Although his right to be in the UK was formally recognised by the Home Office after the Windrush scandal emerged last year, an application for British citizenship was rejected a few months later, because he failed the good character requirement, as a result of a suspended sentence he received for common assault last year. He had pleaded not guilty to the offence, which related to a dispute he had at a doctor’s surgery when he was trying to get a form signed to prevent disability benefits being removed. His lawyer said it was alleged that he grabbed paperwork from the receptionist’s hand, and grabbed her finger, causing her pain, and then threw the form at her. Sozi said her client was distressed because of a misunderstanding over a form he urgently needed to submit, which he had been chasing for days.

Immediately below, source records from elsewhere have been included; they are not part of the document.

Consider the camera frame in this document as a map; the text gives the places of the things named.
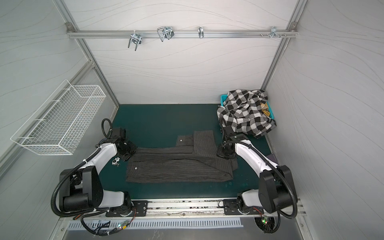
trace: plaid fabric
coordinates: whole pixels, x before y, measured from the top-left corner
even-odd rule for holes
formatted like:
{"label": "plaid fabric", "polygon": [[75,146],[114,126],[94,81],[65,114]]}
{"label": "plaid fabric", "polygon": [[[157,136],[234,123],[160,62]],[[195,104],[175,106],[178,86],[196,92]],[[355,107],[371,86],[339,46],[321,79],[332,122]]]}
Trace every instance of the plaid fabric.
{"label": "plaid fabric", "polygon": [[268,100],[264,90],[234,90],[219,106],[217,117],[223,117],[223,127],[232,126],[234,132],[260,137],[276,127],[276,122],[266,116],[262,105]]}

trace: turquoise laundry basket
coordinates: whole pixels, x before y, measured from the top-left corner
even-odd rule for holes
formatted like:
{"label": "turquoise laundry basket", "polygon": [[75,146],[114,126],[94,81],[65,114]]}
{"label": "turquoise laundry basket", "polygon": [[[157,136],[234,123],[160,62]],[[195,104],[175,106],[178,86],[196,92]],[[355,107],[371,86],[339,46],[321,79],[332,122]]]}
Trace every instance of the turquoise laundry basket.
{"label": "turquoise laundry basket", "polygon": [[[221,106],[224,106],[224,101],[227,99],[227,97],[228,97],[227,94],[223,94],[223,95],[220,96]],[[268,104],[268,111],[271,113],[270,118],[274,119],[275,117],[273,116],[273,112],[272,112],[271,106],[269,106],[268,102],[267,102],[267,104]]]}

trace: aluminum rail
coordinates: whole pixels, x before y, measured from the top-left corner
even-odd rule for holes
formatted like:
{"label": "aluminum rail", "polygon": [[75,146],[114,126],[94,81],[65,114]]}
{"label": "aluminum rail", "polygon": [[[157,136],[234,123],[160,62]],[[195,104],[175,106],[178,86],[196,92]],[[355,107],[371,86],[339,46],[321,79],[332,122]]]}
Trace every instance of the aluminum rail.
{"label": "aluminum rail", "polygon": [[[174,30],[172,38],[199,38],[198,30]],[[73,31],[68,32],[70,38],[130,38],[130,31]],[[135,31],[141,38],[159,38],[156,30]],[[274,38],[295,38],[297,31],[276,30]],[[204,38],[269,38],[271,30],[204,30]]]}

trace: pinstriped fabric
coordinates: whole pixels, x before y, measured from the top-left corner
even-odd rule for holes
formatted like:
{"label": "pinstriped fabric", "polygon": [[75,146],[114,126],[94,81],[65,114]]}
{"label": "pinstriped fabric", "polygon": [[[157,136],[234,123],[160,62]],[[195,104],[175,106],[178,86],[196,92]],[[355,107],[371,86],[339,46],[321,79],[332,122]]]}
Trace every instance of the pinstriped fabric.
{"label": "pinstriped fabric", "polygon": [[236,159],[216,156],[212,131],[179,136],[176,147],[138,148],[129,159],[127,182],[224,182],[233,179]]}

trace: wavy line pattern
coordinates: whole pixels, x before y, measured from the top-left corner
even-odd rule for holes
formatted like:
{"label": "wavy line pattern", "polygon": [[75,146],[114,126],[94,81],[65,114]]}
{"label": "wavy line pattern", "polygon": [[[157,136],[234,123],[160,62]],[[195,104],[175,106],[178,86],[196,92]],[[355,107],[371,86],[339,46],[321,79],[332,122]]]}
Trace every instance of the wavy line pattern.
{"label": "wavy line pattern", "polygon": [[279,44],[266,39],[148,40],[135,52],[124,50],[125,39],[87,43],[122,104],[219,103],[219,96],[232,89],[259,88]]}
{"label": "wavy line pattern", "polygon": [[[9,138],[24,121],[87,62],[77,43],[67,37],[51,0],[5,1],[1,5],[0,155],[11,146]],[[101,85],[93,71],[82,83]],[[95,118],[109,118],[113,111],[112,100],[106,98]],[[50,209],[58,176],[89,156],[93,151],[89,143],[99,138],[97,120],[72,156],[23,152],[0,181],[1,239],[49,239],[58,220]]]}
{"label": "wavy line pattern", "polygon": [[308,1],[267,87],[279,122],[268,136],[314,239],[384,237],[383,12],[377,0]]}
{"label": "wavy line pattern", "polygon": [[285,28],[296,0],[65,0],[81,30]]}

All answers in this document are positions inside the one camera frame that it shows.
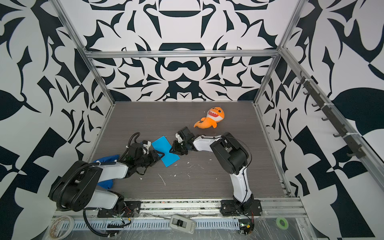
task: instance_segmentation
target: dark blue fabric
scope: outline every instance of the dark blue fabric
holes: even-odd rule
[[[109,156],[109,157],[102,157],[96,161],[100,161],[100,162],[113,162],[115,160],[117,160],[119,158],[119,155],[113,155],[113,156]],[[97,184],[98,186],[104,188],[104,189],[111,189],[112,186],[113,186],[113,180],[107,180],[107,181],[102,181],[102,182],[99,182]]]

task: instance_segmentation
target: blue cloth
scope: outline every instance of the blue cloth
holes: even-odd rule
[[[115,160],[119,159],[119,155],[113,155],[113,156],[109,156],[109,157],[102,157],[96,161],[100,161],[100,162],[113,162]],[[104,188],[104,189],[111,189],[112,186],[113,186],[113,181],[112,179],[110,180],[107,180],[107,181],[102,181],[102,182],[99,182],[97,184],[98,186]]]
[[[164,136],[154,141],[152,146],[155,150],[165,153],[165,156],[161,160],[166,167],[180,159],[178,155],[169,152],[172,146]]]

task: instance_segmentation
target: gray table surface
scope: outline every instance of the gray table surface
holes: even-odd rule
[[[225,113],[225,119],[218,123],[217,128],[193,128],[195,122],[215,106],[221,107]],[[253,155],[247,174],[254,196],[284,196],[255,110],[248,101],[117,102],[93,160],[122,154],[135,132],[141,133],[138,141],[153,142],[166,136],[172,144],[176,139],[175,133],[184,126],[195,135],[217,136],[230,132],[245,142]],[[134,174],[130,178],[116,179],[112,190],[126,198],[136,199],[225,198],[233,195],[229,174],[213,153],[202,151],[190,151],[169,167],[158,162],[148,168],[144,176]]]

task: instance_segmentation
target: black and white patterned wall
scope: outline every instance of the black and white patterned wall
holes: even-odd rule
[[[0,239],[31,239],[51,184],[89,157],[110,103],[46,0],[0,3]]]
[[[253,100],[272,57],[108,58],[94,63],[116,101]]]
[[[276,49],[297,0],[65,0],[91,51]],[[270,57],[104,59],[117,101],[253,100]]]
[[[382,1],[310,0],[288,50],[383,158]],[[293,193],[320,239],[382,239],[384,193],[284,60],[260,99]]]

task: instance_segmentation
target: orange plush toy
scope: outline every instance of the orange plush toy
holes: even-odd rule
[[[224,111],[219,107],[214,107],[209,109],[206,118],[202,118],[200,121],[197,121],[193,127],[198,128],[209,128],[213,126],[217,127],[217,123],[224,119]]]

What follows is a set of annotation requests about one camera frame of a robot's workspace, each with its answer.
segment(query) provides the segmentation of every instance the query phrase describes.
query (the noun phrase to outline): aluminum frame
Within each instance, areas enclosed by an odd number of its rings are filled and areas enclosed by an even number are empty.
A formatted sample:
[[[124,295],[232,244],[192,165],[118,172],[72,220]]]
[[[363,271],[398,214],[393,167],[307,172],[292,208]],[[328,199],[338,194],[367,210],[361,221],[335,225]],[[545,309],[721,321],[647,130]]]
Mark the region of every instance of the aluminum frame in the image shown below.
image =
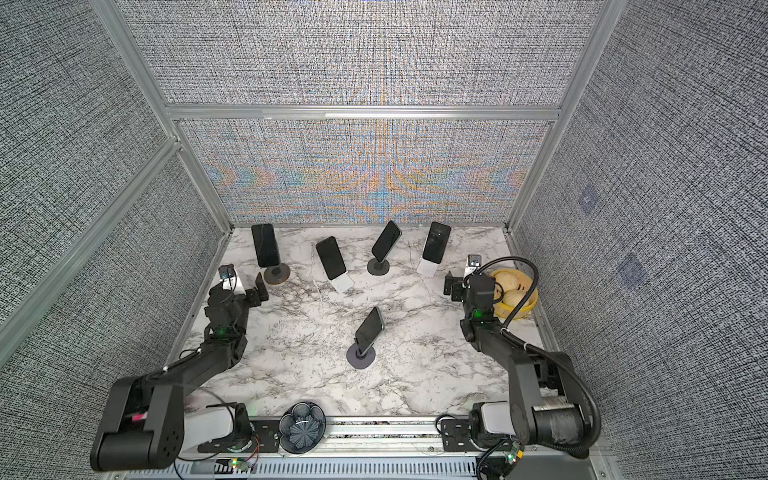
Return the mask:
[[[540,120],[556,121],[562,109],[557,106],[512,105],[482,107],[468,105],[245,105],[245,104],[166,104],[166,114],[174,119],[262,118],[274,120],[330,119],[406,119],[406,120]]]
[[[157,173],[179,150],[175,138],[167,139],[154,155],[141,166],[120,193],[67,250],[48,274],[22,300],[11,315],[0,324],[0,366],[3,366],[45,313],[80,273],[102,242],[107,239],[123,216],[134,206]]]
[[[499,227],[503,228],[504,224],[497,223],[453,223],[451,227]],[[251,228],[252,223],[235,223],[233,228]],[[398,227],[410,228],[410,227],[424,227],[429,228],[429,223],[398,223]],[[386,223],[273,223],[275,228],[358,228],[358,227],[386,227]]]
[[[152,75],[149,65],[144,60],[131,30],[128,28],[120,9],[114,0],[91,0],[94,11],[101,19],[104,29],[109,34],[114,46],[118,49],[125,65],[133,75],[141,93],[154,112],[157,121],[162,126],[169,138],[181,142],[183,148],[181,161],[187,170],[192,183],[203,198],[210,215],[216,221],[222,233],[231,230],[231,221],[227,209],[224,207],[213,183],[205,173],[200,159],[194,154],[194,150],[173,120],[165,111],[165,96],[160,86]]]
[[[525,210],[531,203],[536,187],[544,176],[544,172],[547,170],[547,166],[558,148],[563,133],[568,128],[568,122],[571,120],[581,100],[581,96],[592,78],[592,74],[598,65],[598,60],[600,60],[605,45],[611,37],[616,22],[618,22],[619,16],[624,11],[626,5],[627,0],[605,0],[563,96],[561,104],[562,114],[545,135],[541,150],[528,170],[528,174],[525,176],[525,180],[523,180],[518,196],[515,199],[515,204],[507,221],[510,231],[514,232],[517,230],[520,221],[525,215]]]

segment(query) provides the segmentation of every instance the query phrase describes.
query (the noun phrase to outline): metal rail
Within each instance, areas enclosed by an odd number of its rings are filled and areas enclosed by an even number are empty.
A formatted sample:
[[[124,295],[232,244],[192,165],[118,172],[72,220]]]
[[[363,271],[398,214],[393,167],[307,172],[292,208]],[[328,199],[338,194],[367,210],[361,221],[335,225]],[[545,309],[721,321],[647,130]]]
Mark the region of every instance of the metal rail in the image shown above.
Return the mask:
[[[557,106],[512,105],[243,105],[168,104],[166,114],[185,118],[264,118],[280,120],[409,119],[409,120],[542,120],[560,117]]]

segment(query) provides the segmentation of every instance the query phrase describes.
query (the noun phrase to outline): smartphone
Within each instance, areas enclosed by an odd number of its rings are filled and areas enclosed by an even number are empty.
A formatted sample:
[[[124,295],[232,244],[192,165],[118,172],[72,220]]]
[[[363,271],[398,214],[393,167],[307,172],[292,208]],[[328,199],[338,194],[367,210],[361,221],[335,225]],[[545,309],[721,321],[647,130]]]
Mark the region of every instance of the smartphone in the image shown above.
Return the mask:
[[[445,248],[448,246],[448,237],[451,236],[451,227],[439,222],[432,222],[429,227],[427,241],[424,243],[422,258],[433,263],[441,263]]]
[[[259,266],[279,266],[280,252],[277,249],[275,227],[271,223],[253,225],[250,228],[253,234],[253,245],[256,247],[256,260]]]
[[[381,235],[379,235],[379,239],[376,241],[376,243],[373,244],[373,248],[371,249],[371,253],[373,253],[373,256],[376,258],[376,261],[381,263],[384,260],[386,260],[387,255],[389,255],[389,252],[392,251],[392,248],[395,246],[395,243],[397,243],[397,240],[400,240],[400,236],[402,235],[402,231],[397,227],[395,222],[389,221],[389,223],[386,224],[386,227],[384,227],[384,231]]]
[[[357,343],[358,354],[365,355],[373,346],[376,337],[384,331],[384,320],[377,306],[373,307],[371,313],[363,320],[360,327],[355,332],[355,343]]]
[[[346,265],[344,265],[344,259],[341,257],[341,250],[339,250],[339,244],[336,243],[335,237],[328,237],[322,242],[318,242],[315,249],[320,261],[323,262],[328,280],[333,280],[346,273]]]

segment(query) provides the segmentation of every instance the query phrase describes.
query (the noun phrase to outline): black cable
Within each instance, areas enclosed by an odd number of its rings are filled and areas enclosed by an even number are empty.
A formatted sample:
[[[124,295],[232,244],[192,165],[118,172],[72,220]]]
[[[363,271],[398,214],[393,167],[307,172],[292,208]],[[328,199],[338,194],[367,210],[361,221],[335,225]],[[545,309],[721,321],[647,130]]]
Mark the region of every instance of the black cable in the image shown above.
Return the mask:
[[[235,273],[235,286],[232,286],[232,277],[231,276],[227,277],[228,283],[230,284],[230,295],[227,298],[221,300],[219,303],[215,303],[214,305],[220,305],[235,296],[235,287],[237,286],[237,272],[234,272],[234,273]]]
[[[504,287],[499,282],[494,282],[496,285],[498,285],[498,288],[502,289],[502,295],[498,298],[498,300],[494,300],[493,303],[499,303],[504,299]]]
[[[559,445],[555,443],[539,442],[539,445],[549,447],[550,449],[559,450],[561,452],[583,452],[585,449],[589,449],[589,447],[591,447],[598,440],[598,437],[600,436],[600,430],[603,428],[603,423],[600,410],[598,409],[598,404],[595,402],[594,396],[592,395],[589,387],[587,387],[587,384],[584,383],[584,380],[582,380],[569,365],[560,360],[558,357],[550,354],[544,349],[538,348],[536,345],[525,342],[520,337],[513,335],[509,330],[503,329],[502,337],[504,337],[504,339],[506,339],[507,342],[511,343],[512,345],[521,347],[526,352],[541,355],[560,367],[560,370],[570,376],[573,381],[576,382],[579,389],[584,392],[584,396],[587,397],[587,403],[589,403],[589,408],[592,411],[591,430],[589,434],[579,443],[575,445]]]
[[[450,415],[450,414],[448,414],[448,413],[445,413],[445,414],[443,414],[443,415],[440,415],[438,418],[436,418],[436,419],[435,419],[435,430],[437,430],[437,432],[438,432],[440,435],[442,435],[442,430],[441,430],[441,429],[439,429],[439,428],[437,428],[437,425],[440,423],[440,420],[443,420],[443,419],[454,419],[454,420],[458,420],[456,417],[454,417],[453,415]]]
[[[179,480],[185,480],[185,478],[181,476],[181,473],[179,473],[179,468],[176,466],[176,460],[174,460],[174,472],[176,472],[176,476]]]
[[[525,292],[525,295],[522,297],[520,302],[515,306],[514,309],[507,315],[507,319],[504,321],[504,328],[507,328],[507,325],[512,321],[513,318],[515,318],[515,315],[520,311],[520,309],[525,305],[525,302],[528,301],[529,298],[531,298],[531,295],[533,295],[534,290],[536,290],[536,286],[538,285],[538,268],[534,265],[533,262],[528,260],[527,258],[523,257],[500,257],[495,260],[491,260],[490,262],[486,263],[485,265],[481,266],[474,272],[470,273],[469,275],[479,275],[483,272],[486,268],[488,268],[491,265],[495,265],[499,262],[523,262],[529,267],[531,267],[531,270],[533,270],[533,280],[531,281],[531,286],[528,288],[528,291]],[[469,275],[464,277],[464,286],[467,286],[467,279],[469,278]]]
[[[495,452],[496,450],[498,450],[499,447],[504,445],[504,442],[506,441],[507,441],[507,437],[504,437],[503,439],[496,442],[496,444],[493,445],[490,449],[484,451],[483,454],[480,455],[480,459],[478,460],[477,467],[475,467],[475,476],[477,477],[478,480],[482,480],[482,478],[480,478],[480,467],[482,467],[482,464],[485,463],[486,460],[488,460],[488,457],[491,456],[493,452]]]

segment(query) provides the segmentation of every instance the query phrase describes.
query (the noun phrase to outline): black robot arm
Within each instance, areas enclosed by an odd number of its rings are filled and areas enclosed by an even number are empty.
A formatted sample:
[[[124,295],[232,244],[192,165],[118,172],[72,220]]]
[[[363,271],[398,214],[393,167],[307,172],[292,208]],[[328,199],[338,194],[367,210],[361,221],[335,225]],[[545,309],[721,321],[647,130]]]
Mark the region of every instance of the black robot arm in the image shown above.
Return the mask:
[[[521,261],[534,270],[534,281],[505,323],[495,316],[495,279],[483,273],[488,266],[506,260]],[[514,435],[522,445],[538,443],[584,457],[597,440],[601,418],[587,386],[574,373],[570,357],[563,352],[546,352],[527,344],[506,329],[522,308],[538,282],[538,270],[521,257],[503,257],[461,277],[450,273],[445,278],[446,295],[461,301],[464,318],[460,321],[465,339],[478,352],[492,357],[508,372],[509,416]],[[540,387],[556,389],[557,397],[542,397]],[[476,404],[470,419],[479,419]],[[472,429],[480,446],[490,447],[499,435],[489,434],[482,422]]]
[[[222,268],[234,275],[232,266]],[[205,314],[210,323],[193,353],[156,372],[124,377],[112,385],[91,449],[95,471],[166,468],[175,460],[184,441],[184,398],[240,361],[247,344],[248,309],[268,298],[260,278],[257,288],[245,294],[223,285],[209,291]],[[244,406],[225,406],[235,413],[233,431],[223,443],[250,439]]]

Howard was dismayed that he been denied citizenship as a result of a minor incident. A reference written last year by his former employers, Peabody, highlighted his good character. “I can confirm that Hubert has great integrity, is a passionate and loyal person and has a warm and friendly disposition,” said the letter. “He was well-respected by both residents and his colleagues. He was reliable, hardworking and diligent in his duties.”

Before he was admitted to hospital in August, Howard said he was devastated by the ongoing difficulties with resolving his status and compensation claim. “We all feel the stress. I’ve been knocking my head against a brick wall for years. It makes me feel like I am crazy. I’ve been here since I was 1960. It’s not like I’m a dangerous person. I feel I can’t take any more.”

A Home Office spokesperson said: “We have been resolute in our determination to right the wrongs experienced by the Windrush generation. Mr Howard has been granted citizenship by the Windrush taskforce. The Windrush compensation scheme aims to provide a decision to applicants as soon as they are able but it is right that we take the time to ensure these are dealt with properly.”